First of all, DON’T be guilty because you’re leaving the house for the day. This is a fact of life and dogs are very clever creatures. However, they communicate in dogese ... not English. They understand your para-language (whining and cooing, etc) and your body language and they interpret it accordingly. Although some dogs have a fairly extensive vocabulary, much of their interpretation of what is actually said (as you understand it) is by your para and body language.
So, how do we get out of the house? In the words of Ian Dunbar, "Close the door." Too simply stated? Then teach your puppy that you are leaving the house ... daily ... and that he has to learn to like (or at least, tolerate) his own company. Puppy (or dog) should be confined to an area (oversized crate or a room where he cannot destroy things), given his supply of water, toys, cookies, Kong toys ... anything to keep him amused. Tell him, in a normal tone of voice, "Ta, ta.Look after things while I’m gone, Kid. See you later." Then, simply leave.
Is Kid consoled? NO. Does Kid understand any of what was actually said? NO. Is Kid confused? NO. Does Kid feel anxious? NO.
Does Kid need consoling? NO. Does Kid understand any of what was said? Maybe, although probably not. Is Kid confused? NO. Does Kid feel anxious? NO. Does Kid have any idea what’s expected of him? YOU BET! Is Kid happy with his routine and his owner’s expectations? Probably.
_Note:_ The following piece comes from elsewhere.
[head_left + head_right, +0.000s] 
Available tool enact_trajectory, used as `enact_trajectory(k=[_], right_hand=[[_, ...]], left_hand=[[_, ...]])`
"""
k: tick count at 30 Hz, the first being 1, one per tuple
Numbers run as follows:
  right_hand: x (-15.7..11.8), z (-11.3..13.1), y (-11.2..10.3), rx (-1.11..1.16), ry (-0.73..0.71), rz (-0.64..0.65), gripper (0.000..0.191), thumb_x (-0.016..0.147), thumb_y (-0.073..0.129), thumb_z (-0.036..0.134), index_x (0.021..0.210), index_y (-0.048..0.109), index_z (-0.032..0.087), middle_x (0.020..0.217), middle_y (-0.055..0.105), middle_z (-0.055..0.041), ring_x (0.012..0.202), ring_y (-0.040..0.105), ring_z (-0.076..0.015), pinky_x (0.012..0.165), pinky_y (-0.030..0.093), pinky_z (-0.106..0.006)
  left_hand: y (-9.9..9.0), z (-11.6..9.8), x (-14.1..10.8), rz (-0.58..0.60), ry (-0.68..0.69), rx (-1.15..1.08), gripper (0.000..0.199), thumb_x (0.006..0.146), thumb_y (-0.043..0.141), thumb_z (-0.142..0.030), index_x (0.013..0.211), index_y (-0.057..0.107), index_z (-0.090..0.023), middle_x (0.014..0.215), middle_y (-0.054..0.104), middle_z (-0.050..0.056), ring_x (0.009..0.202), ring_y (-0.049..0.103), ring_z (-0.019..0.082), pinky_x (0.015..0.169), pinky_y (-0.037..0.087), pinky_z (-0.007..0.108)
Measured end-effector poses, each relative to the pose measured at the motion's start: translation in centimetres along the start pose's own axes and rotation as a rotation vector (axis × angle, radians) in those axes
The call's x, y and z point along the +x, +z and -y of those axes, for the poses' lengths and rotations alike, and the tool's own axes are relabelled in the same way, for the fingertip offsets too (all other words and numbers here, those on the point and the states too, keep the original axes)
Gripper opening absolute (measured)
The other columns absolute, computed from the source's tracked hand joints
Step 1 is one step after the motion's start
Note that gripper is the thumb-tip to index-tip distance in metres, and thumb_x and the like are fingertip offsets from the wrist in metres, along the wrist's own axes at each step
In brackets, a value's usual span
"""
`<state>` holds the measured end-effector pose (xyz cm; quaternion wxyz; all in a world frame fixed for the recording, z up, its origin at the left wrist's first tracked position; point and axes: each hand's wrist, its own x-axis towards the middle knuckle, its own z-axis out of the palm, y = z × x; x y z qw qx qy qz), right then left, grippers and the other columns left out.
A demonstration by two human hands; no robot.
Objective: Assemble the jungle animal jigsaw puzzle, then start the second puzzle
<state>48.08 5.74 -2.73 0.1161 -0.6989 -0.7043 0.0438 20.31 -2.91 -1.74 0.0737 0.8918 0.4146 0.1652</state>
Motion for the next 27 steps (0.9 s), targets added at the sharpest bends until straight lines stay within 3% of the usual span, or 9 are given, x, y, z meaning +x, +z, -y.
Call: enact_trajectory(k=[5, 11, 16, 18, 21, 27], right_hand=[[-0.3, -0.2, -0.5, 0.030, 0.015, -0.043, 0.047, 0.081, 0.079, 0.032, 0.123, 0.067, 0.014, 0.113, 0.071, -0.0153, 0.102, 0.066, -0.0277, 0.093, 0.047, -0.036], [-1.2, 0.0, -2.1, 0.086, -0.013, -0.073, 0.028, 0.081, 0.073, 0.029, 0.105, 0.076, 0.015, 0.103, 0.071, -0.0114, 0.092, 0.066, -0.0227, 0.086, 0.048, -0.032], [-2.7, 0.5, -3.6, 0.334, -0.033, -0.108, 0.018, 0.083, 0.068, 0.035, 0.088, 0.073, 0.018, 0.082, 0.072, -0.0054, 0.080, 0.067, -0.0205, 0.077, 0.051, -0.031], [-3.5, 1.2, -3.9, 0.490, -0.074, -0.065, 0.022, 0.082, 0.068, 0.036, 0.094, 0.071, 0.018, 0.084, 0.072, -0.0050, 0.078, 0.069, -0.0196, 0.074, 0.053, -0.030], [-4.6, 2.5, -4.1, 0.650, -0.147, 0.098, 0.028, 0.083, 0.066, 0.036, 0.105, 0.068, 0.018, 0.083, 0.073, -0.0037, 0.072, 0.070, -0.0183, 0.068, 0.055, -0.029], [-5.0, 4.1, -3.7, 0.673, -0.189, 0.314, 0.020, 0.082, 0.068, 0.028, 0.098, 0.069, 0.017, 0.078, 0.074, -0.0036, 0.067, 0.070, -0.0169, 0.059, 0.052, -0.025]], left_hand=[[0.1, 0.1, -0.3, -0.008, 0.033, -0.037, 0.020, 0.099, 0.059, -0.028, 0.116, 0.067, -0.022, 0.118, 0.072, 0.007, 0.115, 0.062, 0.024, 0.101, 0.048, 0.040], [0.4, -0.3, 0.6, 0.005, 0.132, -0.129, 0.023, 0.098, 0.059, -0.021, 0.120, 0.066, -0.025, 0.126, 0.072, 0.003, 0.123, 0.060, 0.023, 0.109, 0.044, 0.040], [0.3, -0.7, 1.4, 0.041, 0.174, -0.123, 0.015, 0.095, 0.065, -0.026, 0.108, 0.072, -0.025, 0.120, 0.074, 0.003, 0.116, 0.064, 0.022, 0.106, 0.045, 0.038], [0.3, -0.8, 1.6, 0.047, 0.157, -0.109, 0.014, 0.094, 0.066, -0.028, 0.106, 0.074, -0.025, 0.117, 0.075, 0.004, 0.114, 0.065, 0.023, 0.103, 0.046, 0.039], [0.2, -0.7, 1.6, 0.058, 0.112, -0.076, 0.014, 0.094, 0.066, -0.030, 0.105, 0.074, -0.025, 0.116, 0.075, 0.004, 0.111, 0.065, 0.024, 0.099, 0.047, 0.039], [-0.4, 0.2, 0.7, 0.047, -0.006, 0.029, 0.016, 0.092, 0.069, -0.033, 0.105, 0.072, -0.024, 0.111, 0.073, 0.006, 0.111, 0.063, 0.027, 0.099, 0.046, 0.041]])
How do we get a Kid and not a Muffy? Ideally, you start from the minute your puppy enters your home. If your regular routine is to be out of the house during regular working hours, that’s the routine your puppy is introduced to at the start. It is far easier for an eight-week old puppy, who has limited life experience, to handle this fact of life. This puppy learns his routine early and becomes accustomed to being alone.
Folks who are fortunate enough to have the summer months free from the workplace, often think it is an ideal time to acquire a puppy. Not so. This eight week old puppy is ’trained’ that people, and sometimes kids, are available all day and all night every day and every night. Then, when he passes his fourth month birthday, the house empties and he finds himself totally alone. This is a difficult adjustment for a young dog. What happened? Was it something he did? Where did everyone go? Where’s my entertainment? This puppy should be trained, prior to school beginning again, in short spans of time gradually built up, that he will be left alone, confined, with his own company.
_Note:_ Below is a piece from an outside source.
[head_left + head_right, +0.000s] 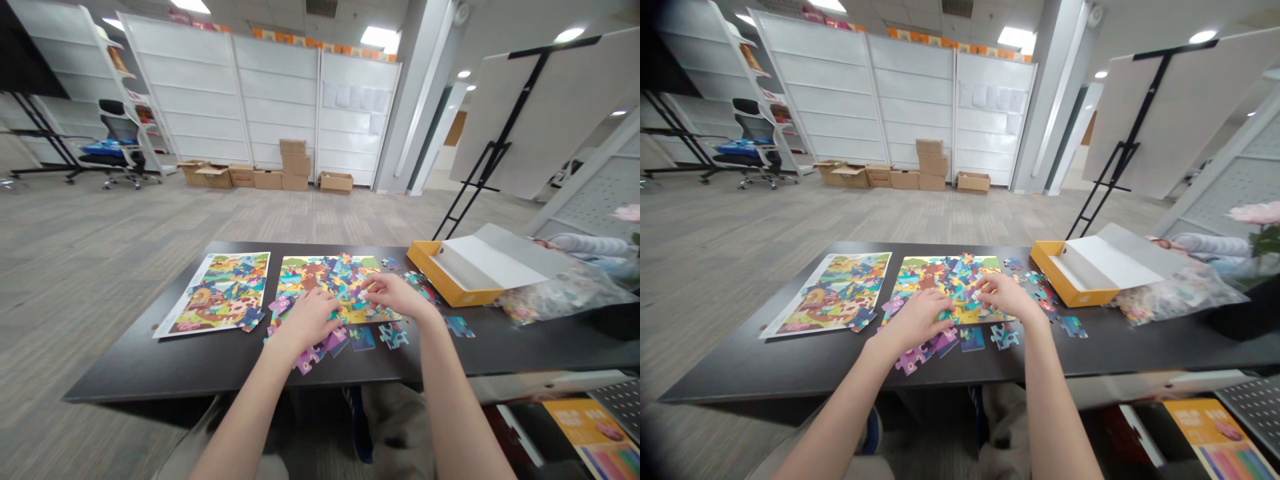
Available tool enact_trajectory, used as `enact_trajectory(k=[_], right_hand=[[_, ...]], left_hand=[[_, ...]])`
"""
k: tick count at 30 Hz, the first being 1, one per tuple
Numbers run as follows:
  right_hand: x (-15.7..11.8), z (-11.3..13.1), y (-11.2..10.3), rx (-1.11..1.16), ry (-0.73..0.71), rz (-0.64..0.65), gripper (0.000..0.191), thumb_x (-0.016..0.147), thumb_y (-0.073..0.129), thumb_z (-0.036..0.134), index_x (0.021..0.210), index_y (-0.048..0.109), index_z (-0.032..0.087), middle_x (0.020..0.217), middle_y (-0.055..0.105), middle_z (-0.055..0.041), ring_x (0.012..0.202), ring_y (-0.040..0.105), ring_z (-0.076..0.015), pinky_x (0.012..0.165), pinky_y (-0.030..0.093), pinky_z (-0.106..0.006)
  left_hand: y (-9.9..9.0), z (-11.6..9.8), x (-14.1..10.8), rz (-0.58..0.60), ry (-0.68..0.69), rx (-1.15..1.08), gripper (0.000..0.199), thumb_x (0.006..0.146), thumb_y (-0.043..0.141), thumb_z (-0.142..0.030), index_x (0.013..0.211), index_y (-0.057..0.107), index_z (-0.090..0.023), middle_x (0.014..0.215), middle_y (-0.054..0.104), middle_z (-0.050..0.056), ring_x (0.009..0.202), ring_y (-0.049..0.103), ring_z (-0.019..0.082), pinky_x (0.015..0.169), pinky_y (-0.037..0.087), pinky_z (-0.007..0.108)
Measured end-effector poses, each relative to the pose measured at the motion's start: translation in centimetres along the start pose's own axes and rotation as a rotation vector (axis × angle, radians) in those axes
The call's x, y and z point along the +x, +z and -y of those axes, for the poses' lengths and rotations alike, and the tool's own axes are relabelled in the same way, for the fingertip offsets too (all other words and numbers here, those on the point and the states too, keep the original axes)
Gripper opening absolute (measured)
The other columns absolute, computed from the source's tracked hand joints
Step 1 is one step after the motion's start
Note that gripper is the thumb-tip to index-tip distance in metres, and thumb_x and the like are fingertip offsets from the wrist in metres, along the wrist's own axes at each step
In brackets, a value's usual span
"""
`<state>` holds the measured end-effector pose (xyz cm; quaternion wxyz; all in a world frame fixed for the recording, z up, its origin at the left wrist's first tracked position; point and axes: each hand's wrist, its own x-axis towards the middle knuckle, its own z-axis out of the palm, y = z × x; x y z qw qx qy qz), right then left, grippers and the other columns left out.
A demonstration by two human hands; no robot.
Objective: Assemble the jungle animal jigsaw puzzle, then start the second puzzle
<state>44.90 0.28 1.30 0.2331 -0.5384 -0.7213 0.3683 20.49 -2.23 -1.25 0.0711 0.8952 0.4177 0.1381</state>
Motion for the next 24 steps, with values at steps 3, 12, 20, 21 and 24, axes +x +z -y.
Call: enact_trajectory(k=[3, 12, 20, 21, 24], right_hand=[[0.3, 0.1, 0.4, 0.016, 0.042, 0.055, 0.018, 0.083, 0.068, 0.029, 0.096, 0.069, 0.017, 0.083, 0.075, -0.0035, 0.064, 0.070, -0.0154, 0.056, 0.052, -0.023], [1.5, -1.6, 1.6, -0.084, 0.006, 0.052, 0.018, 0.078, 0.075, 0.030, 0.088, 0.071, 0.016, 0.077, 0.074, -0.0039, 0.071, 0.070, -0.0180, 0.065, 0.053, -0.026], [1.7, -1.3, 1.5, -0.229, -0.032, 0.013, 0.020, 0.076, 0.077, 0.028, 0.092, 0.075, 0.016, 0.084, 0.075, -0.0042, 0.074, 0.068, -0.0175, 0.068, 0.050, -0.026], [1.6, -1.3, 1.4, -0.228, -0.035, 0.007, 0.020, 0.077, 0.076, 0.027, 0.094, 0.075, 0.017, 0.084, 0.075, -0.0041, 0.075, 0.068, -0.0175, 0.069, 0.050, -0.026], [0.9, -1.4, 0.7, -0.243, -0.019, -0.021, 0.018, 0.078, 0.074, 0.025, 0.094, 0.075, 0.017, 0.087, 0.075, -0.0049, 0.079, 0.068, -0.0185, 0.071, 0.050, -0.027]], left_hand=[[0.1, 0.5, -0.4, -0.026, -0.040, 0.020, 0.020, 0.092, 0.070, -0.036, 0.107, 0.071, -0.023, 0.112, 0.072, 0.007, 0.112, 0.063, 0.027, 0.101, 0.045, 0.041], [-0.6, 0.4, -0.9, -0.026, -0.106, 0.058, 0.022, 0.093, 0.068, -0.035, 0.107, 0.068, -0.019, 0.111, 0.071, 0.010, 0.111, 0.062, 0.030, 0.098, 0.047, 0.044], [0.5, -1.0, 0.6, -0.042, -0.005, -0.005, 0.031, 0.093, 0.069, -0.039, 0.118, 0.064, -0.022, 0.127, 0.067, 0.009, 0.119, 0.059, 0.028, 0.101, 0.046, 0.042], [0.8, -1.1, 0.8, -0.036, -0.001, -0.011, 0.032, 0.092, 0.070, -0.038, 0.119, 0.064, -0.021, 0.127, 0.067, 0.009, 0.119, 0.059, 0.028, 0.102, 0.046, 0.042], [1.1, -1.3, 1.2, -0.015, -0.003, -0.021, 0.036, 0.091, 0.072, -0.038, 0.121, 0.064, -0.020, 0.122, 0.069, 0.009, 0.120, 0.059, 0.029, 0.103, 0.045, 0.043]])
Your dog is an adult and you find that you are returning to the workplace? All is not lost. Start teaching your dog that there are times that he will be alone. Put your dog in his spot, give him his toys (even adult dogs love stuffed Kongs) and with no fuss or bother, leave the house. When initially teaching your dog this new "game", just leave him for an hour or so and return. Build up the length of time that he’s alone gradually. Again, no fuss or bother. If you don’t make a big deal of this, neither will he. He may not even notice you were gone!
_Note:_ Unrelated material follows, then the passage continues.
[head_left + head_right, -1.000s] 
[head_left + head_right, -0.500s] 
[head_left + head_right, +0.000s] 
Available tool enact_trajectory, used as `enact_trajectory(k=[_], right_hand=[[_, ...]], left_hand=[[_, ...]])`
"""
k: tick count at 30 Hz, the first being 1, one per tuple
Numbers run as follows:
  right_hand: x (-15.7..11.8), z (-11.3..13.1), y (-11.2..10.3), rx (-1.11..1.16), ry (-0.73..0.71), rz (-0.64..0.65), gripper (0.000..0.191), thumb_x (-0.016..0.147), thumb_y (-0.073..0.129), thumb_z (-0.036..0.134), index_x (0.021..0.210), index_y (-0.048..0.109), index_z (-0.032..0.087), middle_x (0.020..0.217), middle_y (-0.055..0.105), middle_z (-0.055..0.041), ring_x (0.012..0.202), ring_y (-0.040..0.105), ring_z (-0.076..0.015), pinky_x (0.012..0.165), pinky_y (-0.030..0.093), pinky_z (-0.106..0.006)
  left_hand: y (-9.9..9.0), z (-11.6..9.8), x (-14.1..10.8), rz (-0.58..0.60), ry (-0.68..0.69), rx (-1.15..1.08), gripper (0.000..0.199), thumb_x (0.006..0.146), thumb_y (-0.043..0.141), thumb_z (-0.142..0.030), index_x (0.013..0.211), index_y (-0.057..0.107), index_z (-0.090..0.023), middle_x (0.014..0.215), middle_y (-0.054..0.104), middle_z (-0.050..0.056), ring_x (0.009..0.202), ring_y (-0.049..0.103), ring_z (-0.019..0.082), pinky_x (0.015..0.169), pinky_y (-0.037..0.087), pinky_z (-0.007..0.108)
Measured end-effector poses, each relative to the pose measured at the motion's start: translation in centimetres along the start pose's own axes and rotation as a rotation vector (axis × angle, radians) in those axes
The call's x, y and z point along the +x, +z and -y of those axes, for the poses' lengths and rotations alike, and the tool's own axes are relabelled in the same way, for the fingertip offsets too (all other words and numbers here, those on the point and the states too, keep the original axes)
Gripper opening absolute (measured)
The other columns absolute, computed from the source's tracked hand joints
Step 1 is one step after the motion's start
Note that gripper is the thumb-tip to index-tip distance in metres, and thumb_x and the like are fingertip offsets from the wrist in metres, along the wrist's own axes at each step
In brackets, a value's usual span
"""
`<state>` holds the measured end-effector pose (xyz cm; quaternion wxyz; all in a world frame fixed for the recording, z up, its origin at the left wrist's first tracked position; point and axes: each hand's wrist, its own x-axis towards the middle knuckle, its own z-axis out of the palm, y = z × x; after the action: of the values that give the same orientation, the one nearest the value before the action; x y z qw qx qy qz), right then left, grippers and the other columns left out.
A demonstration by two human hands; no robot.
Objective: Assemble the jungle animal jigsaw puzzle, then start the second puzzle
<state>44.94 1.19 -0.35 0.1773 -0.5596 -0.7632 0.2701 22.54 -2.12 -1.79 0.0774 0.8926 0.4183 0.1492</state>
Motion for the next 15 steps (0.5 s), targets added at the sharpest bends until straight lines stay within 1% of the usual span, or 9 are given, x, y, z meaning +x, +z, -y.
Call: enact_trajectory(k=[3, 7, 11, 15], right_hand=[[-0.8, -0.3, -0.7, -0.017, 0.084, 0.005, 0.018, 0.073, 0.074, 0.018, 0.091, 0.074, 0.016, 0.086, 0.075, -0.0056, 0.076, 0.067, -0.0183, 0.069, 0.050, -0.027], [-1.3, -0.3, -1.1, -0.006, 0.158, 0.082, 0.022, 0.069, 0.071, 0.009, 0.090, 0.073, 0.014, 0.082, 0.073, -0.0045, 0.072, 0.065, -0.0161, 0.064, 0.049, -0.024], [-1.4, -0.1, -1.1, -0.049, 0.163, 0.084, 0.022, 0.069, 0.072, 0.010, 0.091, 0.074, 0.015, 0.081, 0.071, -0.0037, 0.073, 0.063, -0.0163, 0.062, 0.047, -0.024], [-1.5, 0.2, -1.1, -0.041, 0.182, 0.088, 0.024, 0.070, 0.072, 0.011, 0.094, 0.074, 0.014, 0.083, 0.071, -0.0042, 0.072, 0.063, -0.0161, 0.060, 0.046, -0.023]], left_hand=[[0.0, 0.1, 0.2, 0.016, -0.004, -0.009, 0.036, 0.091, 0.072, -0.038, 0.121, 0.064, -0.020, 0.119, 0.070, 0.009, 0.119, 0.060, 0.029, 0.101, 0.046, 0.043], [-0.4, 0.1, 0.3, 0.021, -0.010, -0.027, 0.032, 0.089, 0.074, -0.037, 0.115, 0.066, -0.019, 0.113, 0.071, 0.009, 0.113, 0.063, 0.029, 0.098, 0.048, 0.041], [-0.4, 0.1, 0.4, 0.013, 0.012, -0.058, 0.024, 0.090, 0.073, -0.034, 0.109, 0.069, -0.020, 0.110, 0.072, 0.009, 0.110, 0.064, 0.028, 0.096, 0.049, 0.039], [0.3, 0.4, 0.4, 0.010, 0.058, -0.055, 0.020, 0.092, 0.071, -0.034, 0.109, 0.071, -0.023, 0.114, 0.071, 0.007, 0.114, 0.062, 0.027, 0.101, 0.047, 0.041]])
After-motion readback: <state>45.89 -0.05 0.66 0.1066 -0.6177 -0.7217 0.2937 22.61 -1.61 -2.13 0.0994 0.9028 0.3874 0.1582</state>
Being a 9 to 5 out-of-the-house dog owner is a way of life for many of us. Teach your puppy or dog to handle this. Spend quality time with the dog during the evening hours and you’ll both be happier for it. And, prepare yourself. If you teach Muffy that your going and coming is nothing to concern herself with, in no time, Muffy won’t give a hoot if you leave her for the day or not. Ever notice how much dogs sleep? That’s what she’ll do with her day. Play a little and sleep a little and sleep a little more. She will, however, just like Kid, be very happy to herald your return!